All functions need a comment with documentation.

> +{
> +  gimple_stmt_iterator i;
> +  basic_block bb = e->dest;
> +
> +  for (i = gsi_start_phis (bb); !gsi_end_p (i); gsi_next (&i))
> +    {
> +      gimple phi = gsi_stmt (i);
> +      tree arg = PHI_ARG_DEF_FROM_EDGE (phi, e);
> +
> +      if (!virtual_operand_p (arg))
> +	continue;
> +
> +      mark_virtual_operand_for_renaming (arg);
> +      return;
> +    }
> +
> +  for (i = gsi_start_bb (bb); !gsi_end_p (i); gsi_next_nondebug (&i))
> +    {
> +      gimple stmt = gsi_stmt (i);
> +      if (gimple_vuse (stmt) == NULL_TREE)
> +	continue;
> +
> +      mark_virtual_operand_for_renaming (gimple_vuse (stmt));
> +      return;
> +    }
> +}
> +
>  /* Expand the OpenMP parallel or task directive starting at REGION.  */
>  
>  static void
> @@ -8770,8 +8800,11 @@ expand_omp_target (struct omp_region *region)
>    gimple stmt;
>    edge e;
>    bool offloaded, data_region;
> +  bool do_emit_library_call = true;
> +  bool do_splitoff = true;
>  
>    entry_stmt = as_a <gomp_target *> (last_stmt (region->entry));
> +
>    new_bb = region->entry;
>  
>    offloaded = is_gimple_omp_offloaded (entry_stmt);
> @@ -8804,12 +8837,48 @@ expand_omp_target (struct omp_region *region)

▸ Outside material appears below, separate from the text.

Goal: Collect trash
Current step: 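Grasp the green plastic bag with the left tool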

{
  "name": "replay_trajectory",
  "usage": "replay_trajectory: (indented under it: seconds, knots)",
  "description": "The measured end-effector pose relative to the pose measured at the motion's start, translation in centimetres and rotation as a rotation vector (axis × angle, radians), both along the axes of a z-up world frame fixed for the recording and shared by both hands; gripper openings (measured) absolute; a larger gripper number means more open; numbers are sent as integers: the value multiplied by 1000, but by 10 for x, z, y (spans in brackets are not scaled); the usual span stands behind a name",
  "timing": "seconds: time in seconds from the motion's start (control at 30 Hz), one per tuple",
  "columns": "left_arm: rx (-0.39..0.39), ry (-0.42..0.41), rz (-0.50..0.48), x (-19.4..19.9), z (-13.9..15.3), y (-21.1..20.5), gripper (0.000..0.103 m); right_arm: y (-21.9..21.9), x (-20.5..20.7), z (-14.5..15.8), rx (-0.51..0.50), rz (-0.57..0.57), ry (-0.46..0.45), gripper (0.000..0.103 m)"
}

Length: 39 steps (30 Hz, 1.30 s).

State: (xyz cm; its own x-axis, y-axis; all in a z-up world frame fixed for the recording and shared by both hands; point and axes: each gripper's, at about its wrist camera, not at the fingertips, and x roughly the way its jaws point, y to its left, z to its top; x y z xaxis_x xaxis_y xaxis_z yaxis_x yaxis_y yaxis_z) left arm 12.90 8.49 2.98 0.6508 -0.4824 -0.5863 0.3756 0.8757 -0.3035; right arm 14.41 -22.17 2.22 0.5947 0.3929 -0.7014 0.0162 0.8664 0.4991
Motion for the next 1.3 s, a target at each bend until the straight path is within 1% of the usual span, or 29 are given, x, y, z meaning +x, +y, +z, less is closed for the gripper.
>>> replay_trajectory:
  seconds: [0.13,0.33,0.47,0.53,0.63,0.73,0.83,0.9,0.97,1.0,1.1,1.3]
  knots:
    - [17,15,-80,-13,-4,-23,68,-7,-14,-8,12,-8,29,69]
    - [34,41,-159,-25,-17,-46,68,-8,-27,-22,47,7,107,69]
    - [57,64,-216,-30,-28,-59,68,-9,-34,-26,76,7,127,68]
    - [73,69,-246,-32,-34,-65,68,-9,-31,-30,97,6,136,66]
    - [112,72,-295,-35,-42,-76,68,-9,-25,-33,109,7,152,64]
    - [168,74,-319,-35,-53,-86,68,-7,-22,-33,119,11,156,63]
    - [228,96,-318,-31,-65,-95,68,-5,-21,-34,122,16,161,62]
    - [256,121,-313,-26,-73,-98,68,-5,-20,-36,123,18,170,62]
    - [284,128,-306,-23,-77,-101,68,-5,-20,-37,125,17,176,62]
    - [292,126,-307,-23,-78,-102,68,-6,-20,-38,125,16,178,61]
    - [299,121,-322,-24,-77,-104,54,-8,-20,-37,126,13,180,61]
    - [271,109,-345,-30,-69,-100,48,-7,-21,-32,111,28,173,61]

>    /* Supported by expand_omp_taskreg, but not here.  */
>    if (child_cfun != NULL)
>      gcc_checking_assert (!child_cfun->cfg);
> -  gcc_checking_assert (!gimple_in_ssa_p (cfun));
>  
>    entry_bb = region->entry;
>    exit_bb = region->exit;
>  
> -  if (offloaded)
> +  if (gimple_omp_target_kind (entry_stmt) == GF_OMP_TARGET_KIND_OACC_KERNELS)
> +    {
> +      if (!gimple_in_ssa_p (cfun))
> +	{
> +	  /* We need to do analysis and optimizations on the kernels region
> +	     before splitoff.  Since that's hard to do on low gimple, we
> +	     postpone the splitoff until we're in SSA.

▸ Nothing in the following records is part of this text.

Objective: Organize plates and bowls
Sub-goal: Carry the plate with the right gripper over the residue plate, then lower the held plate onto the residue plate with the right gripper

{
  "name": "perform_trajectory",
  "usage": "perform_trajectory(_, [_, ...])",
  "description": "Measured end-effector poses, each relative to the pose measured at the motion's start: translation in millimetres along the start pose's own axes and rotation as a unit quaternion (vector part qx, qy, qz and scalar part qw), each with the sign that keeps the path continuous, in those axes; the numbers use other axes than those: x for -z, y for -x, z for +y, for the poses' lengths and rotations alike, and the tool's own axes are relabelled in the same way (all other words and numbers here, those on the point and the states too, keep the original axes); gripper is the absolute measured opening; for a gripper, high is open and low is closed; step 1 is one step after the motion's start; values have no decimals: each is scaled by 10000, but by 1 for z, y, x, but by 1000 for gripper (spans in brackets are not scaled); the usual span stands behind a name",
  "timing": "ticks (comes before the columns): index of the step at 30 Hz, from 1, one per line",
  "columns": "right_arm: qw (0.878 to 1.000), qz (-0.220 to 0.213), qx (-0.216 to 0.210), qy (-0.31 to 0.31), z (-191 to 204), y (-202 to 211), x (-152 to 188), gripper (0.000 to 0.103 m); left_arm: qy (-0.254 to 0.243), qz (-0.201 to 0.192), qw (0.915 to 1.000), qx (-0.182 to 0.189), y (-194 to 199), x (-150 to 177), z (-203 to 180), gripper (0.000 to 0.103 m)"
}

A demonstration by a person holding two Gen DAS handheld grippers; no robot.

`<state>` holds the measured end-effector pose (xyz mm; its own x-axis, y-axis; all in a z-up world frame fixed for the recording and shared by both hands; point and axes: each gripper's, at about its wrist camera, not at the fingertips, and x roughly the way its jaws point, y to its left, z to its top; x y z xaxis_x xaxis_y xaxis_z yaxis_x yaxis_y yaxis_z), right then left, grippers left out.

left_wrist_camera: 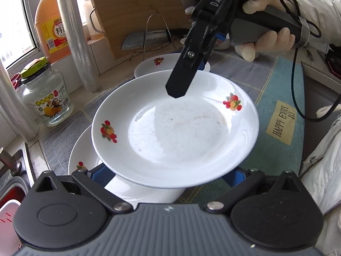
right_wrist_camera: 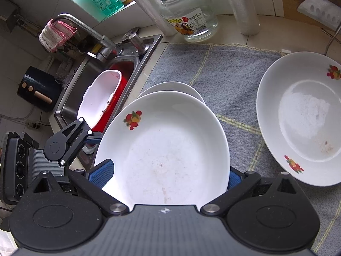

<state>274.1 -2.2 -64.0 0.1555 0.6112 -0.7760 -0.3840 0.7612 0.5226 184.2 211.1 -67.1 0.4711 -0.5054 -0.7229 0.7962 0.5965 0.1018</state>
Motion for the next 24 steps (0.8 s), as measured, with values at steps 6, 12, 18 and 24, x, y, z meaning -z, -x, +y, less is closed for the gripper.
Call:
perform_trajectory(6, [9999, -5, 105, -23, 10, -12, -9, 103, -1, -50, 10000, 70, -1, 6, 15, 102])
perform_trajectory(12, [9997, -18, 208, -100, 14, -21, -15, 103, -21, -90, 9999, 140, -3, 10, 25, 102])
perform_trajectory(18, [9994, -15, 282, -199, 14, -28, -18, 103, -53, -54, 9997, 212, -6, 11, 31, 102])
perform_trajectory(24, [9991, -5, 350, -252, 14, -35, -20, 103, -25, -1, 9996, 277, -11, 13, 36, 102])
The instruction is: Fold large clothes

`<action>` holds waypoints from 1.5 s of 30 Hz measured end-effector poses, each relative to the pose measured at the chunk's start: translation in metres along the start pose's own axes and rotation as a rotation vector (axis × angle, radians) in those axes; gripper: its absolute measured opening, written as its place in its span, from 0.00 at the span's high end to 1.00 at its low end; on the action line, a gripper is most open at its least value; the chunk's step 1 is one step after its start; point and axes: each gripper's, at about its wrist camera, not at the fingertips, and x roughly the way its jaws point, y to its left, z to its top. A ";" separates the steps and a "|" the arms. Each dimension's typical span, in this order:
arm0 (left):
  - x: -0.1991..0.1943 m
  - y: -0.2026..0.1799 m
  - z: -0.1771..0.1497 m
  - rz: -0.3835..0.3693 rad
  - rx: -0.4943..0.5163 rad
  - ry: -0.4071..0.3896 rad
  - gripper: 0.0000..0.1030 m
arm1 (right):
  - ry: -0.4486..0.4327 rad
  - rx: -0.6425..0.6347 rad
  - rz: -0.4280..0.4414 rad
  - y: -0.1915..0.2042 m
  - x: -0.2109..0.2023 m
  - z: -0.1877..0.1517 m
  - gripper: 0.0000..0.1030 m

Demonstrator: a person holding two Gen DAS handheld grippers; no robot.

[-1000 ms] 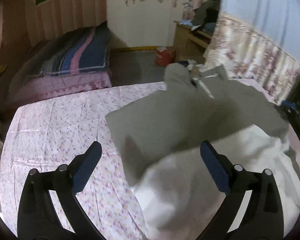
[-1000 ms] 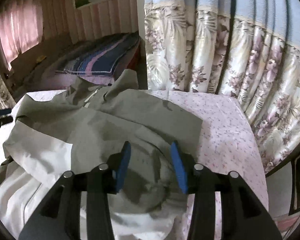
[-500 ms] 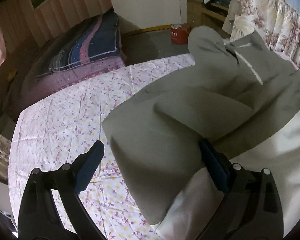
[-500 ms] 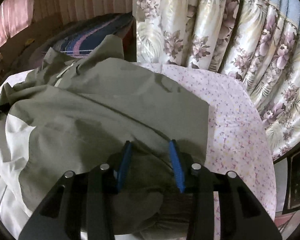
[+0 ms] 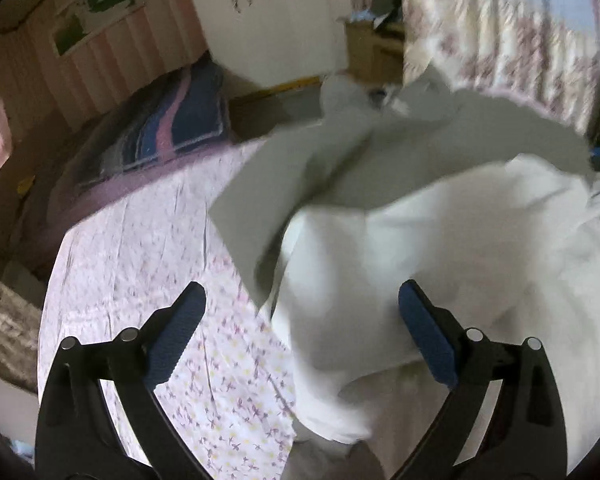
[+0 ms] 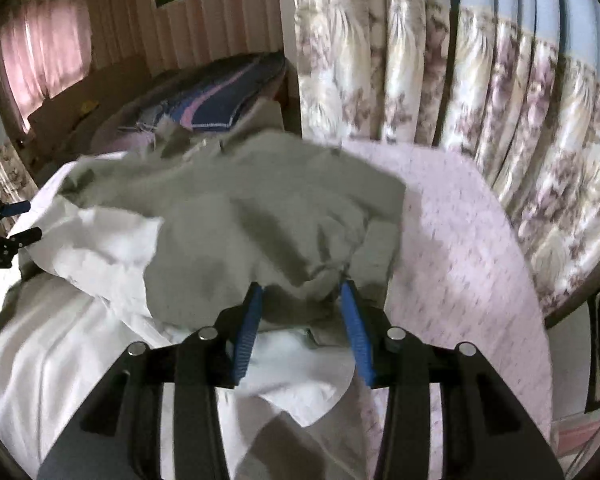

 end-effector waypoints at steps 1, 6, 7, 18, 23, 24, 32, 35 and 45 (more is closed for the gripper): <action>0.009 0.002 -0.003 -0.021 -0.015 0.024 0.06 | 0.011 -0.004 -0.005 0.001 0.006 -0.004 0.59; 0.028 0.006 -0.007 -0.067 -0.059 0.043 0.05 | 0.021 -0.022 -0.026 0.005 0.021 -0.014 0.58; 0.030 0.004 -0.008 -0.063 -0.055 0.043 0.05 | 0.024 -0.022 -0.024 0.004 0.022 -0.013 0.58; -0.004 -0.004 -0.016 0.051 -0.050 -0.014 0.05 | -0.061 0.015 0.018 0.001 -0.002 -0.010 0.40; -0.027 -0.001 -0.020 0.053 -0.071 -0.039 0.04 | -0.132 0.038 0.032 -0.001 -0.038 -0.013 0.36; -0.033 -0.001 -0.021 0.053 -0.073 -0.046 0.03 | -0.141 0.040 0.034 0.000 -0.046 -0.014 0.35; -0.068 -0.008 -0.028 0.054 -0.072 -0.092 0.03 | -0.215 0.015 -0.032 0.002 -0.097 -0.033 0.20; -0.079 -0.009 -0.034 0.065 -0.068 -0.111 0.03 | -0.218 0.020 -0.062 0.001 -0.106 -0.042 0.20; -0.110 0.000 -0.065 0.037 -0.112 -0.119 0.03 | -0.293 0.072 -0.058 0.015 -0.149 -0.085 0.10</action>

> +	     However, we do the emit of the corresponding function call already,
> +	     in order to keep the arguments of the call alive until the
> +	     splitoff.
> +	     Since at this point the function that is called is empty, we can
> +	     model the function as BUILT_IN_GOACC_KERNELS_INTERNAL, which marks
> +	     some of it's function arguments as non-escaping, so it acts less
> +	     as an optimization barrier.  */
> +	  do_splitoff = false;
> +	  cfun->curr_properties &= ~PROP_gimple_eomp;
> +	}
> +      else
> +	{
> +	  /* Don't emit the library call.  We've already done that.  */
> +	  do_emit_library_call = false;
> +	  /* Transform BUILT_IN_GOACC_KERNELS_INTERNAL into
> +	     BUILT_IN_GOACC_KERNELS_INTERNAL.  Now that the function body will be
> +	     split off, we can no longer regard the omp_data_array reference as
> +	     non-escaping.  */
> +	  gsi = gsi_last_bb (entry_bb);
> +	  gsi_prev (&gsi);
> +	  gcall *call = as_a <gcall *> (gsi_stmt (gsi));
> +	  gcc_assert (gimple_call_builtin_p (call, BUILT_IN_GOACC_KERNELS_INTERNAL));
> +	  tree fndecl = builtin_decl_explicit (BUILT_IN_GOACC_KERNELS);
> +	  gimple_call_set_fndecl (call, fndecl);
> +	  gimple_call_set_fntype (call, TREE_TYPE (fndecl));
> +	  gimple_call_reset_alias_info (call);
> +	}
> +    }
> +
> +  if (offloaded
> +      && do_splitoff)
>      {
>        unsigned srcidx, dstidx, num;
>  
> @@ -8831,7 +8900,7 @@ expand_omp_target (struct omp_region *region)
>  	{
>  	  basic_block entry_succ_bb = single_succ (entry_bb);
>  	  gimple_stmt_iterator gsi;
> -	  tree arg;
> +	  tree arg, narg;
>  	  gimple tgtcopy_stmt = NULL;
>  	  tree sender = TREE_VEC_ELT (data_arg, 0);
>  
> @@ -8861,8 +8930,27 @@ expand_omp_target (struct omp_region *region)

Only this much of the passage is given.